Task to complete:
Where in the material does the word "trowel" appear? Copy each line that has it.

Task inputs:
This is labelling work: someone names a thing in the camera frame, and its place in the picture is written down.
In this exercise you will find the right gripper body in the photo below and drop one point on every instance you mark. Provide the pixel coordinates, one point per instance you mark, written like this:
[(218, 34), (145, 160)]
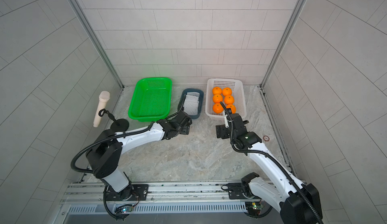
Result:
[(226, 132)]

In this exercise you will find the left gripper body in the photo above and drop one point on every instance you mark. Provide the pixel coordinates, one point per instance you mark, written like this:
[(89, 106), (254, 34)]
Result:
[(184, 130)]

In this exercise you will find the white foam net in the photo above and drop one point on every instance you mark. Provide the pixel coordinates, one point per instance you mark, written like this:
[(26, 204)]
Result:
[(191, 107), (192, 96)]

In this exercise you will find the netted orange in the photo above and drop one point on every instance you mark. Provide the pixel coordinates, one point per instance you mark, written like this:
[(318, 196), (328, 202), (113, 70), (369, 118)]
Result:
[(217, 98), (226, 91), (217, 108), (232, 108), (229, 99)]

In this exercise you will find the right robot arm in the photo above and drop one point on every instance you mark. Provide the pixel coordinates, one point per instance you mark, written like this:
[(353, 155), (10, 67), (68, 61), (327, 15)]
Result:
[(296, 202)]

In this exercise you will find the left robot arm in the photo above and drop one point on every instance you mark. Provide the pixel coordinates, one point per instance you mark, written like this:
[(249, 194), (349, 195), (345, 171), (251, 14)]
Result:
[(102, 157)]

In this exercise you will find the dark blue plastic tub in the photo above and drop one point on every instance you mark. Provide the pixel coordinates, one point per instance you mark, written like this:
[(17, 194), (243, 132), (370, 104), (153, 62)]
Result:
[(183, 97)]

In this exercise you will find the green plastic basket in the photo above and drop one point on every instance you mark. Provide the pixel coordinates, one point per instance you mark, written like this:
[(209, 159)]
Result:
[(151, 99)]

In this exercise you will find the white plastic basket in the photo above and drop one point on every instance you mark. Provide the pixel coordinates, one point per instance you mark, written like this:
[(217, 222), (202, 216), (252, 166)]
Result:
[(237, 92)]

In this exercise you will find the right green circuit board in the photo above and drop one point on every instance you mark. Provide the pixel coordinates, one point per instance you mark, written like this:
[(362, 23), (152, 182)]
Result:
[(254, 208)]

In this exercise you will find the green circuit board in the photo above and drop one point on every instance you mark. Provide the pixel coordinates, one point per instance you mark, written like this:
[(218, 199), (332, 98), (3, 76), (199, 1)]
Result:
[(124, 209), (254, 208)]

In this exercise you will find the left green circuit board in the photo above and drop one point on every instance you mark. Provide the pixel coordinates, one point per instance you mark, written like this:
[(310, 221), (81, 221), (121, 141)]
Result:
[(124, 209)]

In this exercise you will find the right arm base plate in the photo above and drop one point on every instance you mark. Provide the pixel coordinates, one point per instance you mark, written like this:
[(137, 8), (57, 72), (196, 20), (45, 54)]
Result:
[(235, 191)]

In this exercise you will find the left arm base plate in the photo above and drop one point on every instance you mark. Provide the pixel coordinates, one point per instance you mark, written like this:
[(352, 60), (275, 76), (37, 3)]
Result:
[(133, 192)]

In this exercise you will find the aluminium rail frame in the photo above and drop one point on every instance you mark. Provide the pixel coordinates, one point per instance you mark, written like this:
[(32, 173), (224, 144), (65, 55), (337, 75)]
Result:
[(88, 199)]

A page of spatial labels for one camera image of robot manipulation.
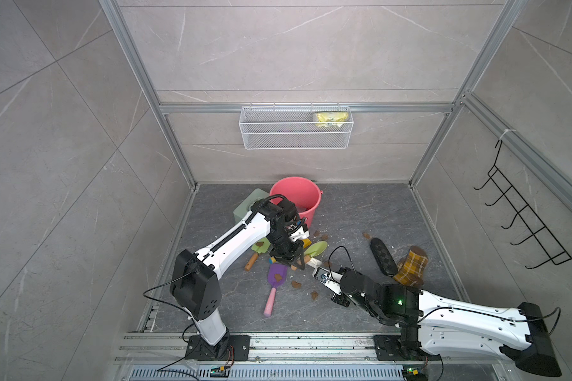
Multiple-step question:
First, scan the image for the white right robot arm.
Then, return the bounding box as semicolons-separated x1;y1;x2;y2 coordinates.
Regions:
305;238;562;377

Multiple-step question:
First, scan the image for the plaid brown cloth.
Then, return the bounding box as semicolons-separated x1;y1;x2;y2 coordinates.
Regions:
392;245;429;288

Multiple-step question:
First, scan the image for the pink plastic bucket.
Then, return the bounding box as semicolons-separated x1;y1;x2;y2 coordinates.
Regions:
269;176;323;228

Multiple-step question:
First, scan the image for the white wire wall basket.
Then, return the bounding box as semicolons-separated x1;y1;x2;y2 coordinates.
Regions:
238;105;354;150

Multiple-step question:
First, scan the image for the yellow sponge in basket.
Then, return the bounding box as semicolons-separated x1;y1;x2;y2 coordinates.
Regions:
312;111;350;128

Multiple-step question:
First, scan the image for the purple trowel pink handle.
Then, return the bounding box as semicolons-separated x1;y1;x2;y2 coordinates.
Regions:
264;263;289;318

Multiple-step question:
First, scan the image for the white cleaning brush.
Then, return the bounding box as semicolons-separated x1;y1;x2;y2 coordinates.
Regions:
307;257;323;268

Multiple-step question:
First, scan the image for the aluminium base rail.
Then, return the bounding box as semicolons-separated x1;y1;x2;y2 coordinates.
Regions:
108;333;509;380

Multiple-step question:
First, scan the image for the black wall hook rack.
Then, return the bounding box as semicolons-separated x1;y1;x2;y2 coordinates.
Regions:
473;140;572;270

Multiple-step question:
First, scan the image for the mint green tissue box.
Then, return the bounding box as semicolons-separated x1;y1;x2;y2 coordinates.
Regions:
233;188;269;222

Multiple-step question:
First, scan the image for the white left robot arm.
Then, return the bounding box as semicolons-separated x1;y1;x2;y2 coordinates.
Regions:
150;195;309;360

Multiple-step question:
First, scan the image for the black oval brush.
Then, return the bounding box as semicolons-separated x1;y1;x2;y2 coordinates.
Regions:
370;237;398;277

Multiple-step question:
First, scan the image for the green trowel wooden handle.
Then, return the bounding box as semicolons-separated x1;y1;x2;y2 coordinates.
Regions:
303;241;328;266

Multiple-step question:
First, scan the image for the green trowel near tissue box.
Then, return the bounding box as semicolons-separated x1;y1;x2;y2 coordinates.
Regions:
244;237;271;271

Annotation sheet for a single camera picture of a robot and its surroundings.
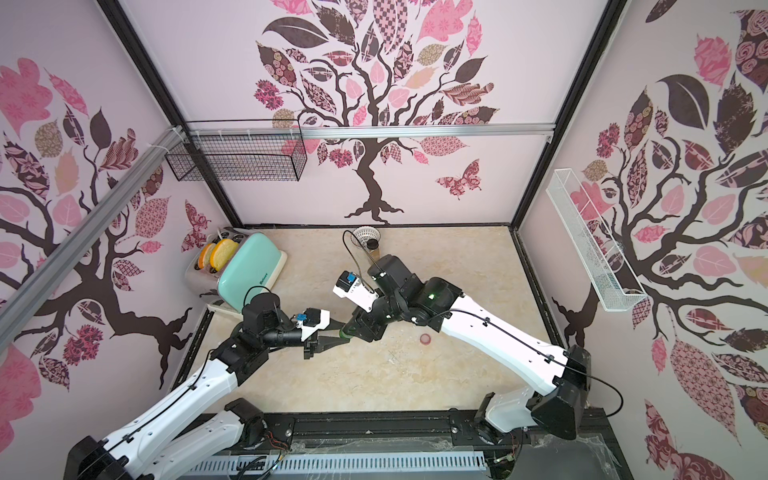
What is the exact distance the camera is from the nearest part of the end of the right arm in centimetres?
52

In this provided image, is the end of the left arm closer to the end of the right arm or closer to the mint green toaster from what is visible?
the end of the right arm

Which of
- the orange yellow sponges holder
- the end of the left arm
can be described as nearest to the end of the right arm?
the end of the left arm

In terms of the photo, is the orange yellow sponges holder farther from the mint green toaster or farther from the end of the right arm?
the end of the right arm

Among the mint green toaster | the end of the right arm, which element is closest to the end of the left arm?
the end of the right arm

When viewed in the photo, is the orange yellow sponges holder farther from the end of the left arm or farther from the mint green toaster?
the end of the left arm

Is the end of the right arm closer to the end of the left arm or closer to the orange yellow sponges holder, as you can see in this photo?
the end of the left arm

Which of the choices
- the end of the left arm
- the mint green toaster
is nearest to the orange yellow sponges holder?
the mint green toaster
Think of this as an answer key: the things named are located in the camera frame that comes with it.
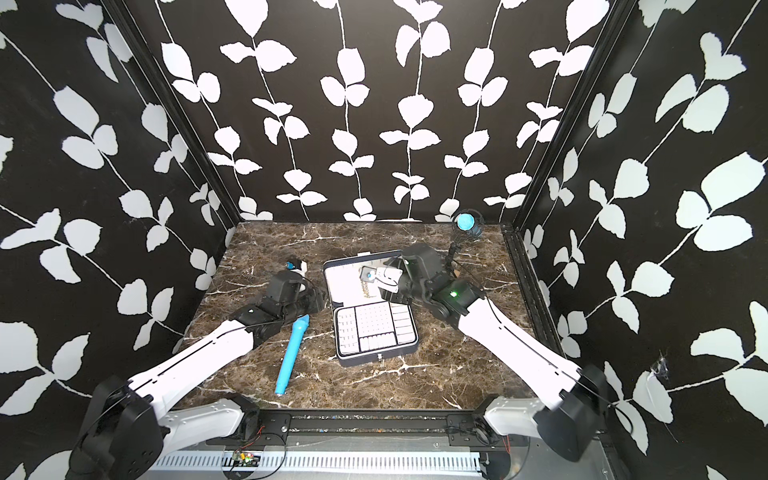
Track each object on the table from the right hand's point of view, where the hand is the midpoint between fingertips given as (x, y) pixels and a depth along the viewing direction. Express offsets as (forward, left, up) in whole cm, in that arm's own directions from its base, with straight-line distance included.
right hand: (383, 264), depth 74 cm
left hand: (+1, +18, -12) cm, 22 cm away
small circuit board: (-39, +33, -28) cm, 58 cm away
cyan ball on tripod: (+17, -23, -1) cm, 29 cm away
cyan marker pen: (-7, +26, -22) cm, 35 cm away
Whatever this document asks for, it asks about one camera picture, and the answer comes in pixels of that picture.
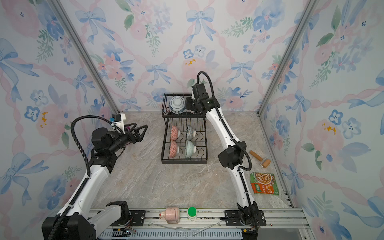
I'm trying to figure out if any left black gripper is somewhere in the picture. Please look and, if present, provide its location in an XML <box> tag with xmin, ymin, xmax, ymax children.
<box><xmin>110</xmin><ymin>123</ymin><xmax>148</xmax><ymax>155</ymax></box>

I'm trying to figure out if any blue patterned bowl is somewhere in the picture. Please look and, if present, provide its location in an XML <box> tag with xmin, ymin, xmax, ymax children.
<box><xmin>169</xmin><ymin>96</ymin><xmax>185</xmax><ymax>114</ymax></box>

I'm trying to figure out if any dark blue striped bowl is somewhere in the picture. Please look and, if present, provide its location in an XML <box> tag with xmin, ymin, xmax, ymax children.
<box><xmin>186</xmin><ymin>125</ymin><xmax>197</xmax><ymax>141</ymax></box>

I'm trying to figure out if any red patterned bowl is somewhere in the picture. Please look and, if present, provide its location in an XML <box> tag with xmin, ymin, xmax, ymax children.
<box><xmin>170</xmin><ymin>125</ymin><xmax>180</xmax><ymax>141</ymax></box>

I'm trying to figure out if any grey floral patterned bowl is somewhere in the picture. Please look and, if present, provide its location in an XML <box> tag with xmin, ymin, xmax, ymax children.
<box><xmin>169</xmin><ymin>140</ymin><xmax>180</xmax><ymax>159</ymax></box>

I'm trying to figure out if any light green bowl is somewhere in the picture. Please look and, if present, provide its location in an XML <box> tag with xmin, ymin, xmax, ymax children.
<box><xmin>185</xmin><ymin>140</ymin><xmax>196</xmax><ymax>158</ymax></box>

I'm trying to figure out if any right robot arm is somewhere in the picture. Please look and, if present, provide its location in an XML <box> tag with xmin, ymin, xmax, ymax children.
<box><xmin>185</xmin><ymin>71</ymin><xmax>259</xmax><ymax>228</ymax></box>

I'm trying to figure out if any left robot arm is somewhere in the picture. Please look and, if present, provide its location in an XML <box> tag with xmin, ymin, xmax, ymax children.
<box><xmin>42</xmin><ymin>114</ymin><xmax>148</xmax><ymax>240</ymax></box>

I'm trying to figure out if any black two-tier dish rack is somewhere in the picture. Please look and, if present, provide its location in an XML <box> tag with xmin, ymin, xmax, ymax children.
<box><xmin>161</xmin><ymin>93</ymin><xmax>208</xmax><ymax>165</ymax></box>

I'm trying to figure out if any pink cup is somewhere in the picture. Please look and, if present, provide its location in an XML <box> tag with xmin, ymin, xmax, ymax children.
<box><xmin>159</xmin><ymin>207</ymin><xmax>180</xmax><ymax>224</ymax></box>

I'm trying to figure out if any wooden roller tool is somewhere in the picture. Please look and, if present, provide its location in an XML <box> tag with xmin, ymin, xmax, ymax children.
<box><xmin>250</xmin><ymin>151</ymin><xmax>271</xmax><ymax>168</ymax></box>

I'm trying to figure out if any green lid bottle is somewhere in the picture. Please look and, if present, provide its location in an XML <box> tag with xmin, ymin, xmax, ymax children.
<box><xmin>187</xmin><ymin>207</ymin><xmax>198</xmax><ymax>221</ymax></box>

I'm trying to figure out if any orange food packet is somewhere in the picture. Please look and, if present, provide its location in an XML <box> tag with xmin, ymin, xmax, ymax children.
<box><xmin>250</xmin><ymin>173</ymin><xmax>279</xmax><ymax>195</ymax></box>

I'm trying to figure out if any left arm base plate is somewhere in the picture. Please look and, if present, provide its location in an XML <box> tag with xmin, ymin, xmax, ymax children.
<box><xmin>118</xmin><ymin>210</ymin><xmax>146</xmax><ymax>227</ymax></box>

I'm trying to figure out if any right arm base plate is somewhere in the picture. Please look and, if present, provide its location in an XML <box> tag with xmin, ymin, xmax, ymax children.
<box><xmin>220</xmin><ymin>210</ymin><xmax>267</xmax><ymax>227</ymax></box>

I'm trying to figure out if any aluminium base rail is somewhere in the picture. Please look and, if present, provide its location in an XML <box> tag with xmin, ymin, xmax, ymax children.
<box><xmin>56</xmin><ymin>206</ymin><xmax>313</xmax><ymax>240</ymax></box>

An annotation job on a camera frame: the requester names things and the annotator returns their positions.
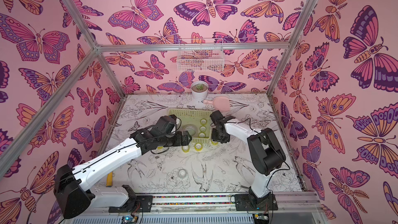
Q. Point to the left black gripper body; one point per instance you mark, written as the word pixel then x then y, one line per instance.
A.
pixel 174 140

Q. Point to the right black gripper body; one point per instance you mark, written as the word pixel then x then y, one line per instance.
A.
pixel 219 135

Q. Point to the pale green storage basket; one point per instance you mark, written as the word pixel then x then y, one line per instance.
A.
pixel 194 117

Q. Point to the large transparent tape roll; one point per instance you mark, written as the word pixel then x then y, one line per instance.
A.
pixel 191 129

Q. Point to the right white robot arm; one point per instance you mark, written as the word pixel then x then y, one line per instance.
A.
pixel 266 152

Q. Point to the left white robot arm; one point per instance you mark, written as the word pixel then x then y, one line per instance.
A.
pixel 73 186

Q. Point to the small clear tape roll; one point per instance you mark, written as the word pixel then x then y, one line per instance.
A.
pixel 182 173

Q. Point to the pink plastic scoop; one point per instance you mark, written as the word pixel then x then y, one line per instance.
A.
pixel 220 103

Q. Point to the white potted succulent plant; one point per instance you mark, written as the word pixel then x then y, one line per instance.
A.
pixel 199 90

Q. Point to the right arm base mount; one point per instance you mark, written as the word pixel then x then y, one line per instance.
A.
pixel 248 202

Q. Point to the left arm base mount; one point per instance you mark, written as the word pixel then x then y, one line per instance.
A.
pixel 137 204

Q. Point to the white wire wall basket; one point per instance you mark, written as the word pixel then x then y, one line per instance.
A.
pixel 199 55

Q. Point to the aluminium front rail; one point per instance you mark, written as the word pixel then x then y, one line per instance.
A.
pixel 216 208

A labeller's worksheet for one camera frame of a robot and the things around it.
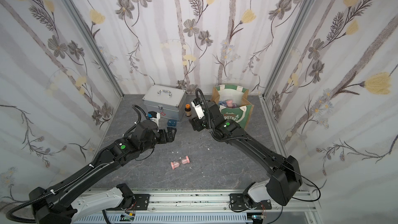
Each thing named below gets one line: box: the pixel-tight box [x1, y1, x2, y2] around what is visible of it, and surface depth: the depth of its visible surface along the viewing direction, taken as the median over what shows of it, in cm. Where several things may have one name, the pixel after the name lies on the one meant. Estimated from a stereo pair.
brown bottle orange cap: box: [184, 103, 192, 117], surface depth 106 cm
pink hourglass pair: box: [181, 155, 191, 165], surface depth 87 cm
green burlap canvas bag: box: [210, 84, 255, 130], surface depth 98 cm
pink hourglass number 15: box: [170, 161, 180, 171], surface depth 85 cm
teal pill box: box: [166, 119, 178, 127], surface depth 103 cm
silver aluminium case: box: [141, 84, 188, 121], surface depth 100 cm
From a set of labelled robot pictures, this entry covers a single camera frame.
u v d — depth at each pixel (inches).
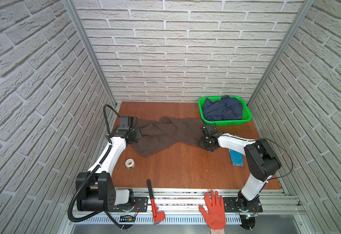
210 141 27.8
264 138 30.7
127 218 28.4
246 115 41.5
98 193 15.9
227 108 42.5
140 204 28.8
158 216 27.4
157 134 38.6
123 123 25.3
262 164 19.0
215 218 27.4
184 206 29.3
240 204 26.3
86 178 15.6
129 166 33.6
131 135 28.6
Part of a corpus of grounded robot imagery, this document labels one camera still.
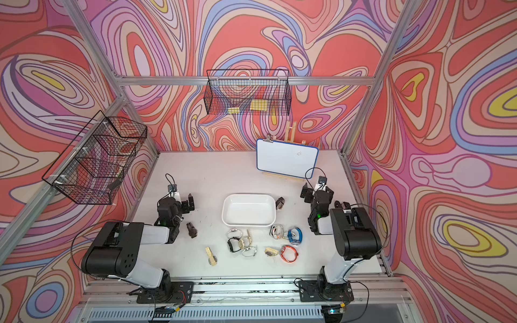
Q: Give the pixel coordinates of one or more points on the black wire basket left wall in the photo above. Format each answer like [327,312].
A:
[93,166]

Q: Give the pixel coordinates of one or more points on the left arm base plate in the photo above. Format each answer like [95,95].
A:
[175,292]

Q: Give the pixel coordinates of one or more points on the white plastic storage box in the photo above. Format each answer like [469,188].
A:
[249,210]

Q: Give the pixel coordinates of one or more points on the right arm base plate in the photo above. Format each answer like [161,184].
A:
[321,291]

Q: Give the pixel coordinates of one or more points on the white pink strap watch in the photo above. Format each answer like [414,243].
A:
[234,233]

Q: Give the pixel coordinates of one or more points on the beige long strap watch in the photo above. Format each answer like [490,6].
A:
[211,257]

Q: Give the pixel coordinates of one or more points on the black wire basket wall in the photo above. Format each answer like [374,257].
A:
[93,166]
[237,87]

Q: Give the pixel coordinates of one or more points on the black smart watch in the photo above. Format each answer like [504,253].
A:
[234,244]

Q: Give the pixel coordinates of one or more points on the aluminium rail front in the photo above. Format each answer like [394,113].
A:
[277,299]

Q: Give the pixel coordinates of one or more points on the black wire basket back wall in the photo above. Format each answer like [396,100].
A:
[237,87]

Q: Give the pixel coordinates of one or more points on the beige strap watch near red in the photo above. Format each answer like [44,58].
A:
[271,252]

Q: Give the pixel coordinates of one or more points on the red translucent watch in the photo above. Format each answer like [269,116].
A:
[289,254]

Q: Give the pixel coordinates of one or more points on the yellow sticky note small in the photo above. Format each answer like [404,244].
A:
[233,110]

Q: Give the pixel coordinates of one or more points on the small whiteboard blue frame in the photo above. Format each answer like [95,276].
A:
[287,158]

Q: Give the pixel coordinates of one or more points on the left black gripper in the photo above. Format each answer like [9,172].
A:
[184,208]

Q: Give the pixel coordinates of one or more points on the white orange strap watch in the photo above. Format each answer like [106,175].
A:
[277,231]

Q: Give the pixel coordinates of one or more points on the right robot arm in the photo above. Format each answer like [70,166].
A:
[355,236]

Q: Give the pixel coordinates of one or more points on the wooden easel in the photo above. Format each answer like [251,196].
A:
[290,133]

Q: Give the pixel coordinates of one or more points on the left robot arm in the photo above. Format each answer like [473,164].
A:
[114,254]

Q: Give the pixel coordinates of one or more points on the yellow sticky note large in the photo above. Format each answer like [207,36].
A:
[260,105]

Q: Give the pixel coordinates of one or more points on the cream strap gold watch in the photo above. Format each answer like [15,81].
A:
[245,241]

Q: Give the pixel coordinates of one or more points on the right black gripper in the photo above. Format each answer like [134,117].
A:
[307,192]

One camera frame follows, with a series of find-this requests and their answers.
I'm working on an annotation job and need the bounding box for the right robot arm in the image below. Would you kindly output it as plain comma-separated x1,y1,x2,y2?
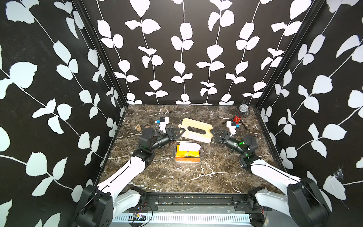
210,129,331,227

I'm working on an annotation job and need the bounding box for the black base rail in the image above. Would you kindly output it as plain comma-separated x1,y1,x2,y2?
140,192,272,213

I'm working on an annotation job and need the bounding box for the orange tissue paper pack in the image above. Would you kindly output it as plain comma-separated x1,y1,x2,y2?
175,144,201,163

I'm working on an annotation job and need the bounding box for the white perforated strip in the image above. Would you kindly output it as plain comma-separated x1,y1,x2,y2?
112,213,251,225

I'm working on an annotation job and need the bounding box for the bamboo tissue box lid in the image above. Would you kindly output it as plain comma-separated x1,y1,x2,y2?
178,118,213,143

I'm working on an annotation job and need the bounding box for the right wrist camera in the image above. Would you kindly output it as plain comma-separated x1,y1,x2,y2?
226,121,240,135

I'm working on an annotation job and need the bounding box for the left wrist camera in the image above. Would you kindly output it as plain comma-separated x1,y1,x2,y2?
155,117,169,133

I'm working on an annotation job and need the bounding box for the white tissue sheet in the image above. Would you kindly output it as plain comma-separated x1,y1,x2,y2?
179,142,201,152

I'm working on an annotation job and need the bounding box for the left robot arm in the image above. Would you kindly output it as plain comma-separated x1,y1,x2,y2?
72,128,186,227

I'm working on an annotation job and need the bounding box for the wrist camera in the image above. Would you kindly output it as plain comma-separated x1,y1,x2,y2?
226,121,240,135
155,117,169,133

Task solution:
First, scan the image for the purple trowel pink handle.
First, scan the image for the green trowel wooden handle.
First, scan the image for the green trowel near tissue box.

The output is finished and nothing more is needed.